CDU und AfD kooperieren in Biebesheim – Parteiausschlüsse drohen nach umstrittenem Bündnis
Falk HornigCDU und AfD kooperieren in Biebesheim – Parteiausschlüsse drohen nach umstrittenem Bündnis
Eine aktuelle Studie zeigt eine wachsende Zusammenarbeit zwischen etablierten Parteien und der rechtsextremen AfD auf kommunaler Ebene in Deutschland. In Biebesheim am Rhein führte ein Bündnis aus CDU und AfD sogar zur Wahl eines AfD-Kandidaten in den Gemeindevorstand. Der Schritt hat innerhalb der CDU für Aufruhr gesorgt – gegen die beteiligten Mitglieder laufen nun Parteiausschlussverfahren.
Der Streit begann, als CDU- und AfD-Vertreter in Biebesheim am Rhein gemeinsam eine Liste mit Kandidaten für die Stellvertreterposten des Bürgermeisters vorlegten. Der CDU-Fraktionsvorsitzende Ulrich Harth hatte offen dafür geworben, dass seine Partei trotz nur acht von 31 Sitzen im Rat eines der Ämter besetzen solle. Die AfD, die über sechs Sitze verfügt, setzte schließlich ihren Kandidaten Bernd Kahnert durch, nachdem anfängliche Meinungsverschiedenheiten beigelegt worden waren.
Die gemeinsame Liste stellte eine direkte Konkurrenz zu einem Gegenvorschlag von SPD, Grünen und Freien Wählern dar, die zusammen 17 Sitze halten. Zwar bezeichnete die CDU die Kooperation später als "spontan und unabgestimmt", doch ein Beschluss der Partei aus dem Jahr 2018 verbietet ausdrücklich jede formelle Zusammenarbeit mit der AfD.

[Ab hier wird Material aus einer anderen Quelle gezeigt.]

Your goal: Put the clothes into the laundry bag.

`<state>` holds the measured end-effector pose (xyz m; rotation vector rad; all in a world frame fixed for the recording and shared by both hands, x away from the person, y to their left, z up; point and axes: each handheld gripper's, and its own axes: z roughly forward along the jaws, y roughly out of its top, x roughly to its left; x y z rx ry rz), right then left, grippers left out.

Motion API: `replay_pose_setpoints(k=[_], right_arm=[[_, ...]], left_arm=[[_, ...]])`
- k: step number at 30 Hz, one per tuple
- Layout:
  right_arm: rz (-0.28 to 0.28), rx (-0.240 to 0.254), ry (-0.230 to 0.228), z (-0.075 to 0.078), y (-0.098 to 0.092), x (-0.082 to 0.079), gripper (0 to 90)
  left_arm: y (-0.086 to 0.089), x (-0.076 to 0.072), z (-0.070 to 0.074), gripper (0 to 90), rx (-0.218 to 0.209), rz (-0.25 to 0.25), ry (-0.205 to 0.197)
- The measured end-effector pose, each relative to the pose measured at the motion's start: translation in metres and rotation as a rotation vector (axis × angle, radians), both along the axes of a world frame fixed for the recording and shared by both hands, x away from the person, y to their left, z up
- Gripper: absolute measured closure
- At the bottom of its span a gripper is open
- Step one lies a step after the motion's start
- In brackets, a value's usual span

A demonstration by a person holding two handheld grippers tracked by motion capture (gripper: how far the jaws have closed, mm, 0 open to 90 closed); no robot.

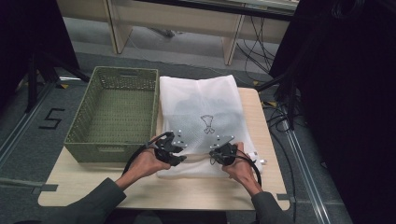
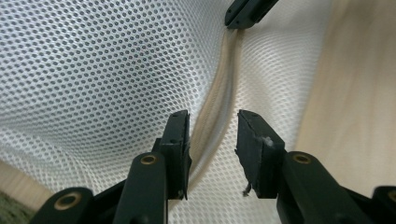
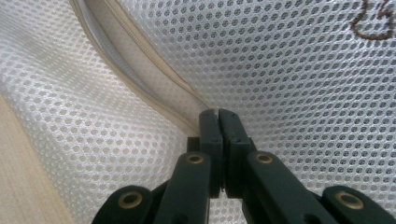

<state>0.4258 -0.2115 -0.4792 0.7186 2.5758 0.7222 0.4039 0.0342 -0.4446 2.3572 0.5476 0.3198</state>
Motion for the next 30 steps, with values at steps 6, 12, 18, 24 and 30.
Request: replay_pose_setpoints(k=[6, 12, 18, 24, 30], right_arm=[[0.002, -0.012, -0.003, -0.014, 0.003, 0.002, 90.0], [-0.007, 0.006, 0.0, -0.012, 0.001, 0.003, 89.8], [-0.047, 0.05, 0.035, 0.001, -0.003, 0.001, 85.5], [-0.024, 0.171, 0.001, 0.021, -0.008, -0.006, 74.4], [-0.005, 0.293, -0.076, 0.053, -0.001, -0.006, 79.3]], left_arm=[[0.021, -0.02, 0.002, 61.4, -0.057, 0.014, 0.004], [0.044, -0.043, 0.006, 53.5, -0.082, 0.028, -0.005], [0.068, -0.059, 0.01, 46.5, -0.119, 0.089, -0.003], [0.091, -0.073, 0.007, 43.5, -0.123, 0.134, 0.011], [0.108, -0.077, 0.003, 42.7, -0.121, 0.165, 0.031]])
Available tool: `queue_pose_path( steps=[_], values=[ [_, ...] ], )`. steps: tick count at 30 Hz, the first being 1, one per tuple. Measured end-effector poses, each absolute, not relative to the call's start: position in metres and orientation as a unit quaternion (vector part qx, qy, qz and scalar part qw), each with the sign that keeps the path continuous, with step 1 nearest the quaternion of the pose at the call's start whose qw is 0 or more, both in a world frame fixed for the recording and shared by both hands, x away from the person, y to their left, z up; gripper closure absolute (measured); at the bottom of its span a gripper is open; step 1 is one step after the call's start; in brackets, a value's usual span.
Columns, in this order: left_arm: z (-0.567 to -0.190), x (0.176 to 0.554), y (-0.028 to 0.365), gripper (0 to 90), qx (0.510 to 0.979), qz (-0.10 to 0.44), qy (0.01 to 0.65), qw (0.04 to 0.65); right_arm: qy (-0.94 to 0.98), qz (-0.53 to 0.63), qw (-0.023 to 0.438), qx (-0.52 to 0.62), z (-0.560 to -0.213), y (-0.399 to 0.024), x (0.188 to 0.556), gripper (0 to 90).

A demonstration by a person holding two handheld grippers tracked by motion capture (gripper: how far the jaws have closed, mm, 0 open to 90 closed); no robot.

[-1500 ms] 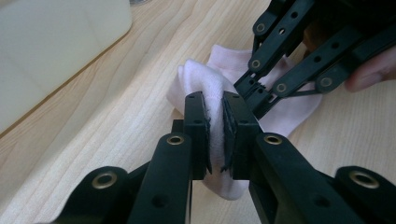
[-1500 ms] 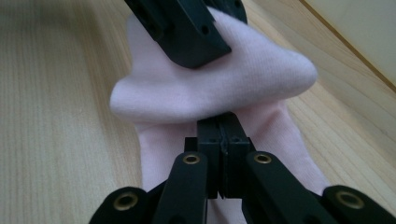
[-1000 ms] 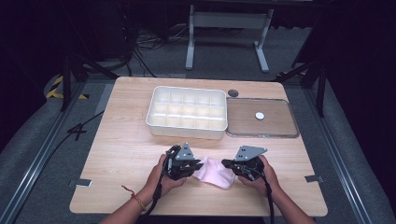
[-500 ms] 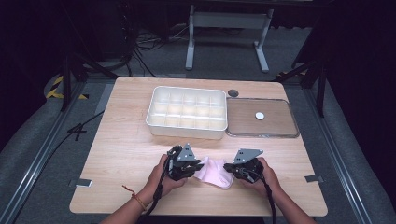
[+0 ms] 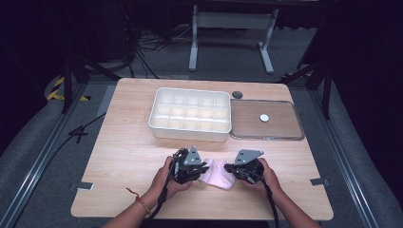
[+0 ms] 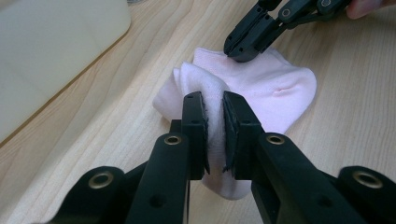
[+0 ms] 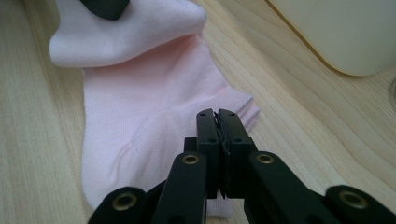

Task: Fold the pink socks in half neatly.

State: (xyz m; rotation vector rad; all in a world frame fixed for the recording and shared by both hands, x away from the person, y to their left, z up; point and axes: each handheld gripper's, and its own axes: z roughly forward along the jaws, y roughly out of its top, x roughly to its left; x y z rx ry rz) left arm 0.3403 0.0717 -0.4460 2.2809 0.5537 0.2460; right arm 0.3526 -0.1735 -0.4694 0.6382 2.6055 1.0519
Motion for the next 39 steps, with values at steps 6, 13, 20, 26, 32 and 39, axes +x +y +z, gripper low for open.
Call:
queue_pose_path(
  steps=[6,13,20,26,32,39],
  values=[
    [-0.447,0.342,0.067,79.0,0.9,0.105,0.21,0.367,0.896,0.364,0.131,0.219,-0.47,-0.172,0.354,88.7],
    [-0.449,0.342,0.058,78.8,0.909,0.104,0.195,0.354,0.896,0.365,0.127,0.219,-0.47,-0.173,0.355,88.6],
    [-0.452,0.341,0.047,78.4,0.915,0.107,0.184,0.343,0.895,0.367,0.123,0.22,-0.47,-0.173,0.355,88.5],
    [-0.454,0.341,0.041,76.3,0.917,0.1,0.181,0.342,0.896,0.367,0.122,0.221,-0.47,-0.173,0.355,88.5],
    [-0.448,0.343,0.044,74.0,0.909,0.089,0.184,0.362,0.895,0.368,0.121,0.221,-0.471,-0.174,0.355,88.5],
    [-0.43,0.343,0.056,71.8,0.891,0.082,0.191,0.403,0.894,0.369,0.123,0.221,-0.471,-0.174,0.354,88.5]
  ],
)
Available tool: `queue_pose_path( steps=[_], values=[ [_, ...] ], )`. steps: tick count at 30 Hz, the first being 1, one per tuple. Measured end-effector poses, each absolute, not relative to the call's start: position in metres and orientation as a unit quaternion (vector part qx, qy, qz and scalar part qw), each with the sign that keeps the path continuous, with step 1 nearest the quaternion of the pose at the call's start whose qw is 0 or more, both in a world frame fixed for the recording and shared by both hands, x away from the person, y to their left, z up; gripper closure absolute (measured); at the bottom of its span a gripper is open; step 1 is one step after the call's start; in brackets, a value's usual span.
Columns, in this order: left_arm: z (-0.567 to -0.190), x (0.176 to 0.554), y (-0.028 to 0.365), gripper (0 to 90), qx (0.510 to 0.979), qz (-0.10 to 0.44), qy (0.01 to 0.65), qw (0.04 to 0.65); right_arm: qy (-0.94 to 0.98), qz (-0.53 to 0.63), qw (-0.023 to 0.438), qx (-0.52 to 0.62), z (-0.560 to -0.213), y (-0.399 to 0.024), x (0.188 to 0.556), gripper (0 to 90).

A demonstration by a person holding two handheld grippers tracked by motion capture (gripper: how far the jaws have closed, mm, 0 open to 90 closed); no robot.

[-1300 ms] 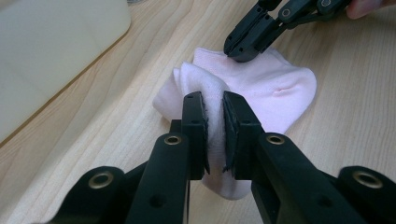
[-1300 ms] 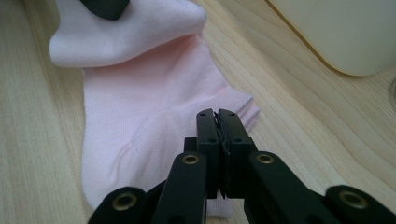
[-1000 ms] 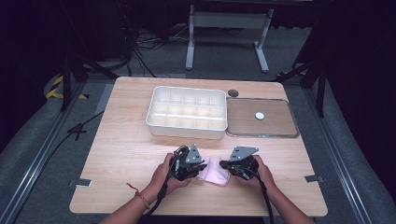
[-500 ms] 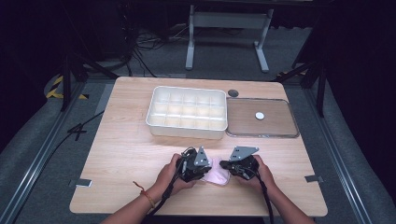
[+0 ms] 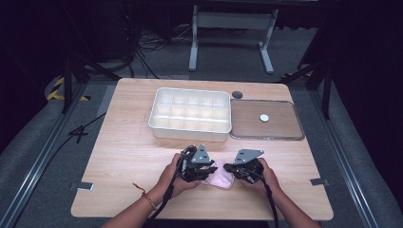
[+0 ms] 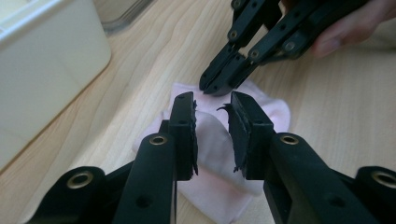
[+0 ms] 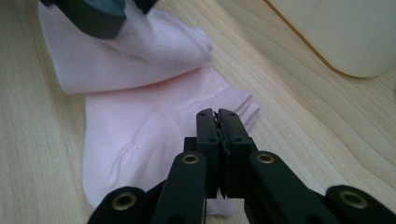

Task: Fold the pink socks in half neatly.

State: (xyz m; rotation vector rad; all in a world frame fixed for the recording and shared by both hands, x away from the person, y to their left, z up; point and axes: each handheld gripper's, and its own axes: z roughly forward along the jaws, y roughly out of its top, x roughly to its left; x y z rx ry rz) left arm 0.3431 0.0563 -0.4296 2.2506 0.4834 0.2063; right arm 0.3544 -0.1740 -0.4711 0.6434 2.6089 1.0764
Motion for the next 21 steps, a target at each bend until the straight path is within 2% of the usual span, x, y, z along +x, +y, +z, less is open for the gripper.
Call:
queue_pose_path(
  steps=[5,8,14,18,21],
  values=[
    [-0.419,0.342,0.069,71.5,0.879,0.087,0.199,0.424,0.893,0.372,0.122,0.221,-0.472,-0.174,0.355,88.6],
    [-0.419,0.342,0.074,72.8,0.883,0.094,0.198,0.415,0.893,0.372,0.121,0.224,-0.472,-0.175,0.355,88.6],
    [-0.438,0.339,0.077,76.7,0.9,0.076,0.184,0.388,0.893,0.372,0.12,0.224,-0.472,-0.175,0.355,88.6],
    [-0.457,0.336,0.071,77.2,0.913,0.066,0.175,0.362,0.893,0.372,0.121,0.223,-0.472,-0.175,0.355,88.6],
    [-0.464,0.335,0.068,74.8,0.912,0.063,0.177,0.364,0.894,0.371,0.126,0.217,-0.471,-0.175,0.354,88.5]
  ],
)
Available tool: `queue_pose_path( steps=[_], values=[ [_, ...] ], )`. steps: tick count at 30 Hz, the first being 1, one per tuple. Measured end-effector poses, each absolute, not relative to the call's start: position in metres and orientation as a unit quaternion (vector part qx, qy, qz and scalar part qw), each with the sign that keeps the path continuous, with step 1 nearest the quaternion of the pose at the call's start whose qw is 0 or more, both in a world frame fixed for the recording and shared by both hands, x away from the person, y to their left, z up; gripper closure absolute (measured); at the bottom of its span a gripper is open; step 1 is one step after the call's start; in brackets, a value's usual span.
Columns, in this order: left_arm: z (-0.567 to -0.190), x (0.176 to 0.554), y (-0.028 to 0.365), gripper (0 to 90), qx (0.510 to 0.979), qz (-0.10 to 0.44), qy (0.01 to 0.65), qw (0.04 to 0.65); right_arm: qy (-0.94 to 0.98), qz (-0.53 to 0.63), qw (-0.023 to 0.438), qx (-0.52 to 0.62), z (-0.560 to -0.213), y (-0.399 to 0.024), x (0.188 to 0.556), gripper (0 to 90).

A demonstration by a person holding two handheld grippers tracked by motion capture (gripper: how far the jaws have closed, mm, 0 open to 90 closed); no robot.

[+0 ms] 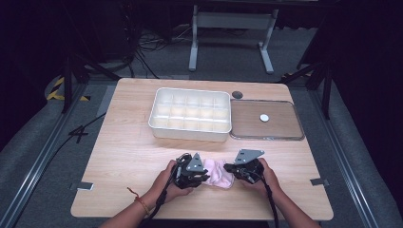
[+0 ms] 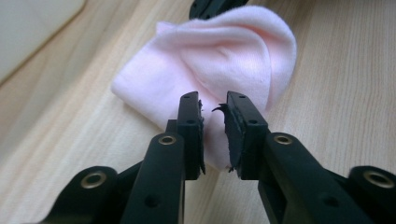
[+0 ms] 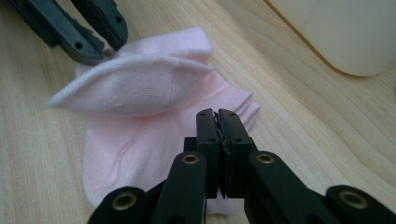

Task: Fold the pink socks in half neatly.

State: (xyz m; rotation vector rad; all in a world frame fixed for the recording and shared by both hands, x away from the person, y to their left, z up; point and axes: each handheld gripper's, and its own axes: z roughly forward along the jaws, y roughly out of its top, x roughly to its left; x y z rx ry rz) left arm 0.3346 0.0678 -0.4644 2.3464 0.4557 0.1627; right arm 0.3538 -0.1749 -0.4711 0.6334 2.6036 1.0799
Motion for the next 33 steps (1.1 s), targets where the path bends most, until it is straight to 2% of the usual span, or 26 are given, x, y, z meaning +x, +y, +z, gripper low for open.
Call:
queue_pose_path(
  steps=[4,12,16,24,26,33],
  values=[
    [-0.468,0.333,0.065,74.8,0.912,0.064,0.177,0.363,0.886,0.387,0.13,0.22,-0.469,-0.177,0.353,89.2],
    [-0.472,0.331,0.064,74.2,0.91,0.066,0.184,0.365,0.855,0.456,0.144,0.2,-0.433,-0.183,0.341,89.3],
    [-0.473,0.332,0.064,74.2,0.908,0.064,0.185,0.371,0.854,0.466,0.14,0.184,-0.426,-0.173,0.334,89.3],
    [-0.474,0.332,0.065,74.2,0.907,0.062,0.186,0.374,0.88,0.43,0.131,0.152,-0.436,-0.142,0.327,89.2],
    [-0.474,0.332,0.065,74.2,0.907,0.063,0.185,0.373,0.889,0.414,0.118,0.154,-0.442,-0.141,0.329,89.1],
    [-0.474,0.332,0.065,74.0,0.907,0.059,0.186,0.374,0.91,0.359,0.12,0.17,-0.462,-0.153,0.333,88.8]
  ],
)
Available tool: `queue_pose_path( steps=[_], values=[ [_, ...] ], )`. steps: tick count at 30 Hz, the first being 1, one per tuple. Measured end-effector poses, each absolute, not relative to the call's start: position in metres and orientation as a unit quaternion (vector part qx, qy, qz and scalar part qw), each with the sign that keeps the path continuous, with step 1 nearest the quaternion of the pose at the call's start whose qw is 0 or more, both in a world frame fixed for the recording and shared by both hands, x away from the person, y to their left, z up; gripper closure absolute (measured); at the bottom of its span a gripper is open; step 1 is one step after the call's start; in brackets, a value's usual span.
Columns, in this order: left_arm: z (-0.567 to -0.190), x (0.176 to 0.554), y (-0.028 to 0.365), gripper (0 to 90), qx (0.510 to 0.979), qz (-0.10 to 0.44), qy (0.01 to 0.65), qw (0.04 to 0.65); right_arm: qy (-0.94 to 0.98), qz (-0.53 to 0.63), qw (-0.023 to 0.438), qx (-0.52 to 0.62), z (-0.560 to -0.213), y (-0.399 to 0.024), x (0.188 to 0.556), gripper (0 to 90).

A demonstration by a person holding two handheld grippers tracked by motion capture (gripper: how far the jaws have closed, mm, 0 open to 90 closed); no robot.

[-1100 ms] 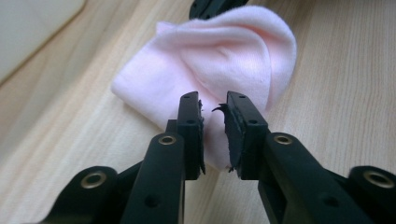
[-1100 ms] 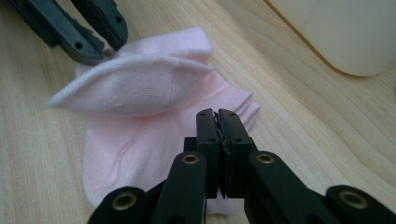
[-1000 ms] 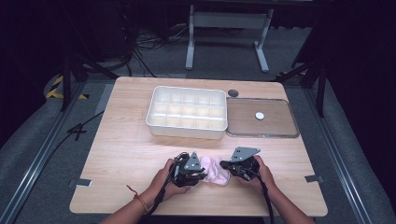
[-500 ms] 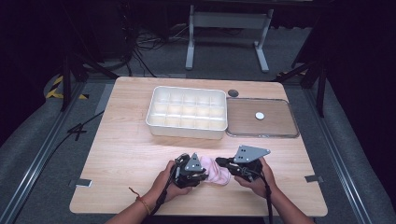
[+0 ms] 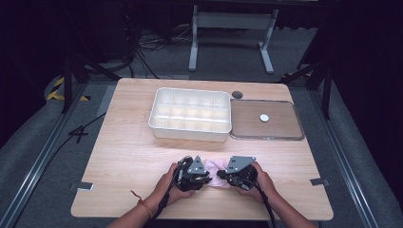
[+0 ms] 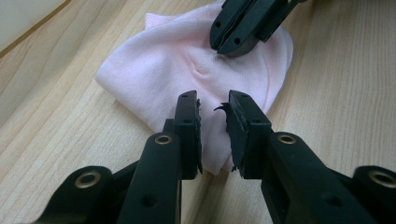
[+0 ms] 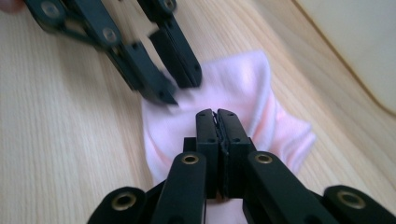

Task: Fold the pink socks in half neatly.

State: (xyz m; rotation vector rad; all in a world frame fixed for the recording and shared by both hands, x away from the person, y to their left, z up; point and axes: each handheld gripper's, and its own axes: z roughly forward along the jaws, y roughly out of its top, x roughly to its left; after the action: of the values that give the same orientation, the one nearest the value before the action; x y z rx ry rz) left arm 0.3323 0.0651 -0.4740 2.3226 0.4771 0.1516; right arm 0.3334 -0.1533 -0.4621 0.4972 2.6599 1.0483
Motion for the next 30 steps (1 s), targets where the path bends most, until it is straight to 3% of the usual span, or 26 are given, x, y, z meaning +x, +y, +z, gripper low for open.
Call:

Die Folgen ließen nicht lange auf sich warten: Der CDU-Kreisverband Groß-Gerau leitete Parteiausschlussverfahren gegen diejenigen ein, die mit der AfD gestimmt hatten. Kreisvorsitzender Stefan Sauer deutete weitere disziplinarische Maßnahmen an. Gleichzeitig ergab eine Studie des Wissenschaftszentrums Berlin für Sozialforschung (WZB), dass in fast 19 Prozent von 5.000 kommunalen Abstimmungen zwischen 2019 und 2024 andere Parteien direkt mit der AfD kooperierten. Besonders häufig taten dies fraktionslose Gemeinderäte und kleinere Parteien.
Die innerparteilichen Sanktionen der CDU spiegeln die generellen Spannungen wider, die die Zusammenarbeit mit der AfD in der Kommunalpolitik auslöst. Die Ausschlussverfahren laufen bereits, weitere Schritte könnten folgen. Die WZB-Studie unterstreicht, wie solche – oft informellen – Bündnisse in deutschen Kommunalparlamenten zunehmend an der Tagesordnung sind.